Montgomery College is one of the most diverse community colleges in the state of Maryland, attracting students from a wide range of backgrounds, cultures, and age groups. As the Rockville Campus continues to grow, understanding the demographic breakdown of its student population becomes increasingly important, especially when looking at how different age groups and genders contribute to overall enrollment.
In this project, I focus specifically on students between the ages of 21 and 24 in the year 2015, a group that often represents individuals transitioning from early adulthood into the workforce or continuing their academic journey.

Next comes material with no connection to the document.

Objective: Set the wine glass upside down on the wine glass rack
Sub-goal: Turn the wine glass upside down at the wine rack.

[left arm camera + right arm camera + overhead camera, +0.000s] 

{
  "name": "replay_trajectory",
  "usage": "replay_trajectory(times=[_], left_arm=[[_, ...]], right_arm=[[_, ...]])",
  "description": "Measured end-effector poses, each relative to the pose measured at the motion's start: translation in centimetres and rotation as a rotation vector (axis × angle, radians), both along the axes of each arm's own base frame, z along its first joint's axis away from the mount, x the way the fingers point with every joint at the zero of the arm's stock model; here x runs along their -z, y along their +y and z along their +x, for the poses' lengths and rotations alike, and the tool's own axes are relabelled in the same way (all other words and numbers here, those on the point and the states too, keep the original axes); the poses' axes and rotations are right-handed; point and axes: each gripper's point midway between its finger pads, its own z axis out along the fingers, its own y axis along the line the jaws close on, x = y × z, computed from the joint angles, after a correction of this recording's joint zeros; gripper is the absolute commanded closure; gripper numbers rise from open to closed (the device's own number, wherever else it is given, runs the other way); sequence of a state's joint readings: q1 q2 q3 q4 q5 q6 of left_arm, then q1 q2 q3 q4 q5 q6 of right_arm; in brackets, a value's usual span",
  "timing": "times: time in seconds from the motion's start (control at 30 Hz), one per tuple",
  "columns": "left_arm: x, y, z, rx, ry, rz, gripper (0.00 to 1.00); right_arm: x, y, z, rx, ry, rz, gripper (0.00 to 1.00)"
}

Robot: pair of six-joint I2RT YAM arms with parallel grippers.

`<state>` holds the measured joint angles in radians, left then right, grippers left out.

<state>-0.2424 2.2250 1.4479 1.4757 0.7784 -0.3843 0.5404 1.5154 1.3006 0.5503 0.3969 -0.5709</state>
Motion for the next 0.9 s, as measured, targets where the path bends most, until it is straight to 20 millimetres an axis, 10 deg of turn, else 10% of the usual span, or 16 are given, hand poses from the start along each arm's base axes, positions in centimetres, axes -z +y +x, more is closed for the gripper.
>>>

By applying a Chi-Square test, the aim is to determine whether the distribution of male and female students in this age range differs significantly, and whether one group is more represented than the other. This analysis highlights the enrollment pattern at the Rockville Campus and provides insight into how gender representation varies within this segment of the student population.
Fields used:
Gender— Categorical
Attending Rockvile— Categorical
Age Group— Categorical
Hypotheses (ANOVA style):
\(H_0\): \(p_1\) \(=\) \(p_2\)
\(H_a\): \(p_1\) \(>\) \(p_2\)
Level of Significance \(\alpha\): \(=\) \(0.05\)
# Load required libraries
library(tidyverse)
## ── Attaching core tidyverse packages ──────────────────────── tidyverse 2.0.0 ──
## ✔ dplyr 1.1.4 ✔ readr 2.1.5
## ✔ forcats 1.0.1 ✔ stringr 1.5.1
## ✔ ggplot2 4.0.0 ✔ tibble 3.3.0
## ✔ lubridate 1.9.4 ✔ tidyr 1.3.1
## ✔ purrr 1.1.0
## ── Conflicts ────────────────────────────────────────── tidyverse_conflicts() ──
## ✖ dplyr::filter() masks stats::filter()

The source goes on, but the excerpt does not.